[Instructions for the task]: With "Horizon" as the search word, show every line of the material that has it.

[Data to use]:
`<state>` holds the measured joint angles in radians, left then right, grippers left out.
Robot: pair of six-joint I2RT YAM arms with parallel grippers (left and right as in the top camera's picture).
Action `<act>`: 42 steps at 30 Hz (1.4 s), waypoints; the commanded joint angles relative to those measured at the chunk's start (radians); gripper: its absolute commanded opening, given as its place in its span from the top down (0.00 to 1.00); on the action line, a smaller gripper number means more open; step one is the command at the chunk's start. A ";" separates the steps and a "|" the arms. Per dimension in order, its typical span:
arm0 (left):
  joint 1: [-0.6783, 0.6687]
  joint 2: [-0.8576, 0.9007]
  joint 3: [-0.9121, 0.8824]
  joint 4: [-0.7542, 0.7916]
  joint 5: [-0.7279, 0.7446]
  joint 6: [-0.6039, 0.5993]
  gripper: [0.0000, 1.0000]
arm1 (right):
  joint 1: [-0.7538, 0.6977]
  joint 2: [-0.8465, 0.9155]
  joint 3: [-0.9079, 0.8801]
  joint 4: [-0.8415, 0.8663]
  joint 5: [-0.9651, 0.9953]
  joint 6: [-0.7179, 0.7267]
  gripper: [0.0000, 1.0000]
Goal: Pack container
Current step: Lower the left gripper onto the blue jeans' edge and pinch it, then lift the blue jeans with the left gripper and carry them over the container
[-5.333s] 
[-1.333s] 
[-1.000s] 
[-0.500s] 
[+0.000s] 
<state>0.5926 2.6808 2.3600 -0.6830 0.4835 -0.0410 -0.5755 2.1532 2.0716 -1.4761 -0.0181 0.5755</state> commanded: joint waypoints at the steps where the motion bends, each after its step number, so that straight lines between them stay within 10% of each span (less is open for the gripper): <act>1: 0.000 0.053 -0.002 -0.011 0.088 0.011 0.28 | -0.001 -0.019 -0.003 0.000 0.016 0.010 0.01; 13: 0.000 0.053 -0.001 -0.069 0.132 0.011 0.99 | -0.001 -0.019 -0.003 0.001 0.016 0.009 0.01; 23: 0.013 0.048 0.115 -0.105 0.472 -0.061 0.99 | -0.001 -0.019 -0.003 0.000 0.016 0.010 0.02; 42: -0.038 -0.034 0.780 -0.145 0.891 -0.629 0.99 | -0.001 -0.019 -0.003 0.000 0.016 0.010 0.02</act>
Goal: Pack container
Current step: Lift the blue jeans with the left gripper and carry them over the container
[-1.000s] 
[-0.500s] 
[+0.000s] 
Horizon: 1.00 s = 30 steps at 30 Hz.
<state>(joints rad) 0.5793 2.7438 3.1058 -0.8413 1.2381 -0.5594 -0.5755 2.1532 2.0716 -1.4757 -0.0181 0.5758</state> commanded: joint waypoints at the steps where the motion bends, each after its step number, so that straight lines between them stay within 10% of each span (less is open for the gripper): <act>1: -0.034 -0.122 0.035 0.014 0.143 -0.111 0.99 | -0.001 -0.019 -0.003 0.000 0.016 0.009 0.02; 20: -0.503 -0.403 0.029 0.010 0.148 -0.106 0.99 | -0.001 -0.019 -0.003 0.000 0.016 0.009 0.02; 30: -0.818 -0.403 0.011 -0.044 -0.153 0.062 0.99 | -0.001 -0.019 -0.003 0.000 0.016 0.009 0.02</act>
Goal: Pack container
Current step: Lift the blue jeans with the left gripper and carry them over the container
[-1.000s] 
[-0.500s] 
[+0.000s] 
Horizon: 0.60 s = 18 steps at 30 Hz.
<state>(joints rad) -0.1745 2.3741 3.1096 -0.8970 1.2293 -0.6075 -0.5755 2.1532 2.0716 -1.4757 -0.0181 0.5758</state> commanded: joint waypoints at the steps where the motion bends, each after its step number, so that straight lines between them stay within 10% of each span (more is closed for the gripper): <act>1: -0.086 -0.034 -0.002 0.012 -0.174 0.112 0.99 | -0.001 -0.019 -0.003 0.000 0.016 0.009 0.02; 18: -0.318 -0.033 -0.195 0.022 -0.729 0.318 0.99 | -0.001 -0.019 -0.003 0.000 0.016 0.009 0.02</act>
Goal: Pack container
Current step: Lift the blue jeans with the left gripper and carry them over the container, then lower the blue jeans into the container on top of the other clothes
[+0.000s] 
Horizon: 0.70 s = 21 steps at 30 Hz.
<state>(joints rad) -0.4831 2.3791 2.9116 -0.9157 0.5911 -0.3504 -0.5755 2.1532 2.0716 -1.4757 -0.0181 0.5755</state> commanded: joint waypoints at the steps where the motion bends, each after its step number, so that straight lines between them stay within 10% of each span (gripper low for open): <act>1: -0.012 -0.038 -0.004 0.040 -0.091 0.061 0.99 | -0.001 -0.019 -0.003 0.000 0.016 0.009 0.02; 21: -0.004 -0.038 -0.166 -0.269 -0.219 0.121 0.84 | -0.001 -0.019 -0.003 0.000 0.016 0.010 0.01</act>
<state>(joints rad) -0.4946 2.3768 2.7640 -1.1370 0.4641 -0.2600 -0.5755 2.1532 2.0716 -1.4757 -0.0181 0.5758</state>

[Output below]:
Horizon: 1.00 s = 30 steps at 30 Hz.
Horizon: 0.60 s = 18 steps at 30 Hz.
Horizon: 0.70 s = 21 steps at 30 Hz.

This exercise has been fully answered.